まず最初に、常務執行役員技術研究所長の戸河里敏様が、ビデオを使って、研究所の組織と活動の概要などをわかりやすく説明してくださいました。鹿島建設は建設業界初の技術研究所を1949年に創立して以来、「土木」、「建築」、「防災」、「環境」という4つの領域に注目、今は本館、西調布実験場、葉山水域環境実験場と検見川緑化実験場の4つの施設で研究開発をしています。大型構造実験棟、3次元高性能振動台、風洞実験室、耐火試験炉、遠心模型実験装置、空気室ラボなど、最先端の技術と設備で地盤環境、耐震、耐火、耐風、コンクリート素材等について研究しています。

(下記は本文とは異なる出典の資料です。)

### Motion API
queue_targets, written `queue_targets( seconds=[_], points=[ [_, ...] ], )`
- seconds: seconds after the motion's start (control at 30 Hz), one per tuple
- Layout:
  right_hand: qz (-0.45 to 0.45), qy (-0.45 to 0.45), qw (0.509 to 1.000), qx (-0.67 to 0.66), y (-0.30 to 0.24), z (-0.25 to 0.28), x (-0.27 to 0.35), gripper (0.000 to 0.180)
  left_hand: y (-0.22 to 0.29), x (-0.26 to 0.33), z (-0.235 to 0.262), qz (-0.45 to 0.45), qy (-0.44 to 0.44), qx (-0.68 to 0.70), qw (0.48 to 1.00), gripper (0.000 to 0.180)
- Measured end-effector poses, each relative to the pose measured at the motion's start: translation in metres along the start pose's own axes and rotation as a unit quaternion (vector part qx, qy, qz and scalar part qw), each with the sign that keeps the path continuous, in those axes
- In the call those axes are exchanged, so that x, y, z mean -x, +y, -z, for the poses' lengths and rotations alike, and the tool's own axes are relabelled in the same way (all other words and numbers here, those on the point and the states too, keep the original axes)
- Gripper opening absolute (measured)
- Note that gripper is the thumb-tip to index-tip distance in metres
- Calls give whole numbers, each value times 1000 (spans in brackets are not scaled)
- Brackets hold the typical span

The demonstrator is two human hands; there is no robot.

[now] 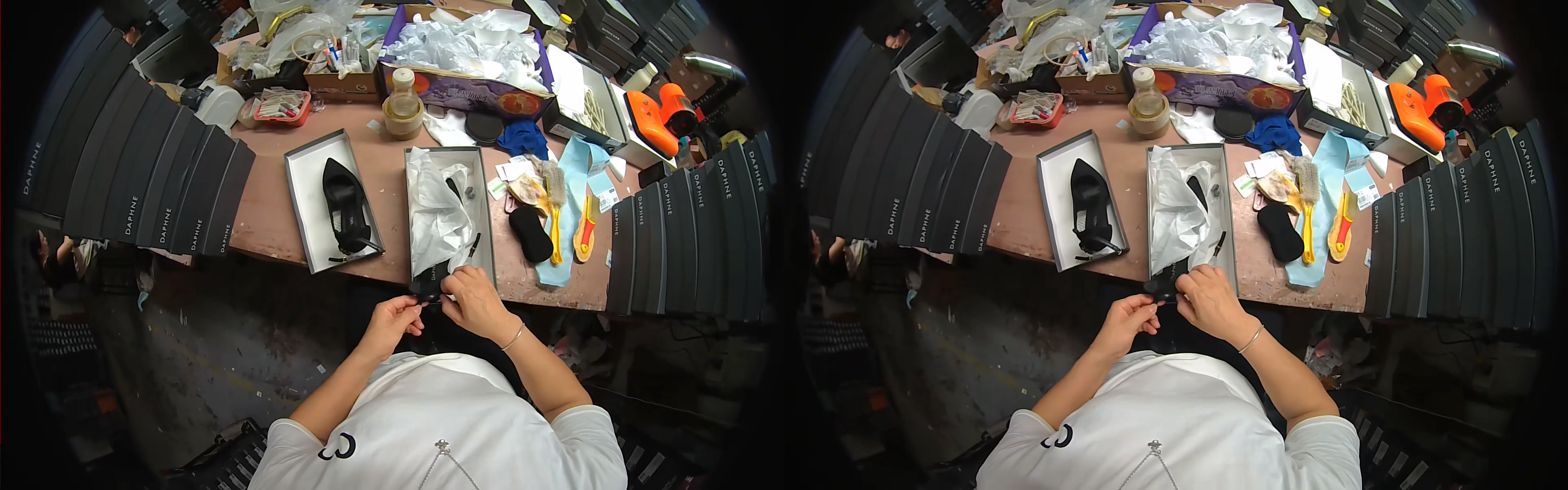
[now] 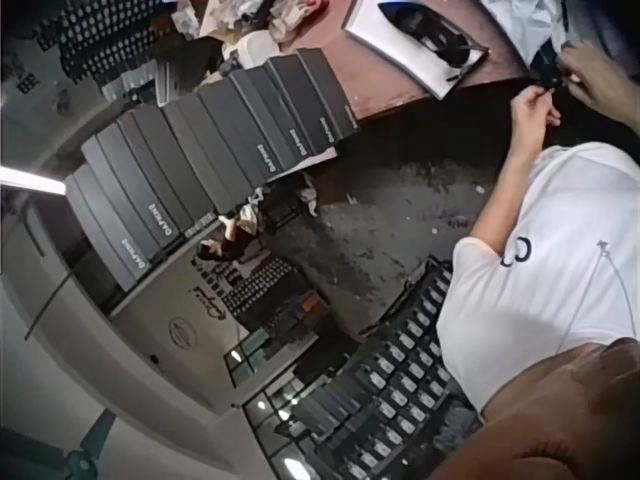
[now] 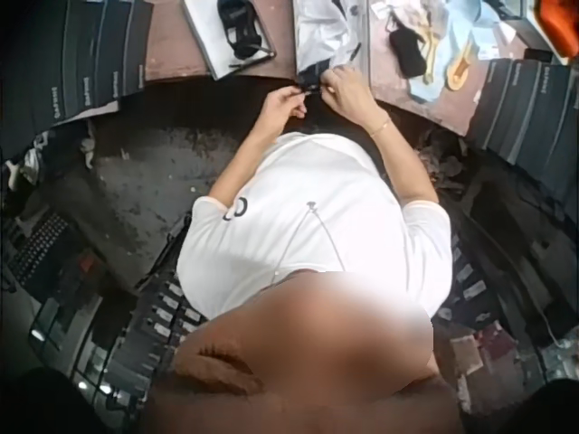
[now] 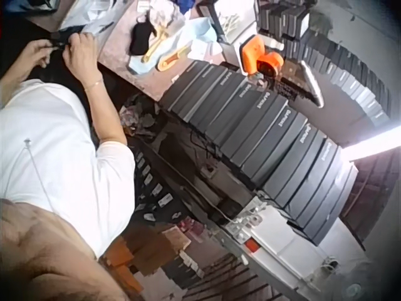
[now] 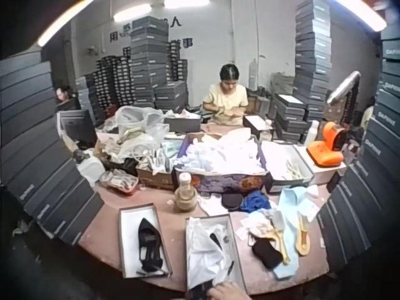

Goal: Inspecting, cleaning, and packing a pair of shoes into a product box.

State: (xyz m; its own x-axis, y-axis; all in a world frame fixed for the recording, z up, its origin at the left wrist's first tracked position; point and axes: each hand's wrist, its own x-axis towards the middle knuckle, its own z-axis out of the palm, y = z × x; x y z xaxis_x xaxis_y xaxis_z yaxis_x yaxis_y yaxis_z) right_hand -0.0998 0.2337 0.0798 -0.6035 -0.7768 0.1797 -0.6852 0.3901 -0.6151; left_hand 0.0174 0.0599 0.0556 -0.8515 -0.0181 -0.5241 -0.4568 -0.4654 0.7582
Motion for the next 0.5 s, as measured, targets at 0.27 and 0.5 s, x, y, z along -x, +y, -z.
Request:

飛田給本館での説明と屋上緑化、室内の省エネ技術等を見学し終わってから、シャトルバスで西調布実験場へ移動しました。まず3次元高性能振動台では、2011年3月11日の東日本大地震の時に仙台で観測したX軸(南北)Y軸(東西)Z軸(縦軸)のデータを振動台で再現していただきました。この振動台を使って、建築材料や構造の耐震性が測定できます。振動台の横には、他の業者さんの依頼で実験するための素材である墓石がたくさん並んでいました。振動台の次は大型構造実験棟を見学しました。大型構造実験棟では、様々な大型構造物や耐震上重要な構造物の強度や安全性を大型アクチュエータや自動制御油圧ポンプを用いて調べています。
大型構造実験棟から出て、大きな建物を30数本でサポートできる天然積層ゴム型免震装置(LRB)も見学しました。最後は全さんが担当しているコンクリートの研究室でコンクリートを切片、コード、観察できる切片機と電子顕微鏡を見学しました。1億円以上の装置を管理、利用して研究している全さんは素晴らしいと思いました。
日本や、世界でもトップの建設技術の開発に取り組んでいる研究所を見ることができて、渥美財団や鹿島建設に心よりお礼を申し上げたいと思います。建築技術の発展が続けば、私たちの生活ももっと安全、安心になれると、最先端の研究をしている皆さんたちに感謝したいです。研究所といえば国がやっていると思っていましたが、民間企業がこんなに大きい規模の研究所を持っているのを初めて見ました。私たち留学生の専門に関係なく、奨学生の誰にとっても大変貴重な経験でした。